The uncertainty gnawed at them.
That night, they called on the Queens in dream once more.
The Blue and White Queens appeared… but even they looked perplexed.
"You know her, don't you?" Elara asked.
The White Queen's expression was unreadable. "We… should. But she is veiled to us."
"She hides her intentions beneath layers," the Blue Queen added. "Whoever she is, her magic is old. Deep. The kind even we must approach with caution."
Elara's brows knit. "Then how do we stop her?"
The Queens looked at each other, their robes shimmering with warning light.
"You may not be able to," the White Queen said. "But you must outrun her."
---
Meanwhile, beneath the earth, Albert was unraveling.
His knees stayed folded beneath him, his arms limp at his sides. The colorless world around him blurred into one endless tunnel of grey. Sound became static. Light ceased to matter. He no longer flinched when the shadows circled. He didn't resist when they whispered.
The vision of his mother—once a faint source of light—no longer stirred anything within him. He had stopped trying to hold onto it. His lips stayed still. The chant he once repeated to stay sane remained buried deep in his chest like a rock beneath a frozen lake.
He no longer begged to wake up.
And the Shadow knew it.
It slithered closer each time, gloating softly, circling him like a vulture made of smoke and memory.
"You're learning," it crooned. "You're finally giving in. Isn't this easier, Albert? No guilt. No fighting. Just obedience."
Albert didn't speak.
"You used to scream," the Shadow whispered, almost fondly. "Now you listen. When I ask you to kneel, you kneel. When I say destroy, you destroy."
Still, Albert did nothing.
But when the Shadow asked, once again, "Will you obey me fully and never question my will?"—
Albert looked up.
Slowly. Dully. But he looked.
And he said nothing.
But he did not say yes.
The Shadow's glee paused.
Its smile turned thin, cold.
"Still holding on, are we?" it hissed. "We'll break that last piece soon."
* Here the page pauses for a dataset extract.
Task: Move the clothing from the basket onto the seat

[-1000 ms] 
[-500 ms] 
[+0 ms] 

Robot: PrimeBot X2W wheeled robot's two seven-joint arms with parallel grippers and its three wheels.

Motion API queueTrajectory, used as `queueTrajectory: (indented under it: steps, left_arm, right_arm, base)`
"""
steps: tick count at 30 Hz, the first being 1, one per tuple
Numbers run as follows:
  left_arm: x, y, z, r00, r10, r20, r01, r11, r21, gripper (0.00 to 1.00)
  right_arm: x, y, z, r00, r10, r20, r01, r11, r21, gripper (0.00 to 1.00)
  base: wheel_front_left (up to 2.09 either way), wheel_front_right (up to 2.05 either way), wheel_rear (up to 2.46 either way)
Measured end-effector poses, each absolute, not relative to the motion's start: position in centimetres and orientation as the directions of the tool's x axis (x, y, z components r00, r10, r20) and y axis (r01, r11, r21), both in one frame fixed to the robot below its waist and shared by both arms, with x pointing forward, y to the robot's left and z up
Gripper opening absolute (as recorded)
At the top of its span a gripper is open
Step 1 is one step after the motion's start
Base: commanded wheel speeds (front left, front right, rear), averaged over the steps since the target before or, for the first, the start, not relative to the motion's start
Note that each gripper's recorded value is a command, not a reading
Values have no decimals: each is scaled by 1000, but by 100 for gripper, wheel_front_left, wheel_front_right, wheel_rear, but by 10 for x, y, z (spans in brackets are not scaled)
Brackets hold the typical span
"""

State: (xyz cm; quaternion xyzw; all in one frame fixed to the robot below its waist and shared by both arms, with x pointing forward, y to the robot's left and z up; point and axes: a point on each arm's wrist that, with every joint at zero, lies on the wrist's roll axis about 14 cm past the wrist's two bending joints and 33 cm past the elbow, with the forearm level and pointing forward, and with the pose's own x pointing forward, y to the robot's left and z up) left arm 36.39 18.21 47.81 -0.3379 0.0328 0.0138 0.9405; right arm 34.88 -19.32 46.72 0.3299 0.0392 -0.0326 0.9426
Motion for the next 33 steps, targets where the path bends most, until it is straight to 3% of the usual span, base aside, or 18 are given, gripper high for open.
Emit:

Its voice, once coaxing, curled into threat.
---
The Queens sent their warning.
Elara awoke gasping, a sharp pain slicing behind her eyes. Ariella stirred beside her, already sitting upright, jaw clenched.
"He's fading," Elara breathed. "The Queens said he's hanging by a thread."
"Then we can't waste another day."
---
That morning, they acted.
They slipped past Seraphine's little followers while she led a circle of women in a morning chant, the fire at the center flickering blue instead of gold. For the first time since she arrived, her smile faltered when she looked up and noticed their absence.
Her eyes narrowed just a fraction.
By the time she stood, the girls had already vanished into the woods.
The marsh awaited.
---
Back in the village, Seraphine stood silently by the sacred tree. Her hand traced the bark again, but this time, she didn't heal it. The rot remained, dark veins twisting across the trunk like sickness.
Behind her, villagers waited for her stories. Children tugged her sleeves.
She said nothing.
Later that evening, as twilight stretched across the land, she sat alone outside one of the huts. She took out the sketch again—crescent-shaped, lined with blue.
Her fingers brushed over the lines, tracing its familiar curve with reverence… or regret.
A shadow passed behind her—but this one, unlike the others, bowed to her.
She did not bow back.
Her smile returned.
But this time, it reached her eyes.
And those icy depths gleamed with something far older than kindness.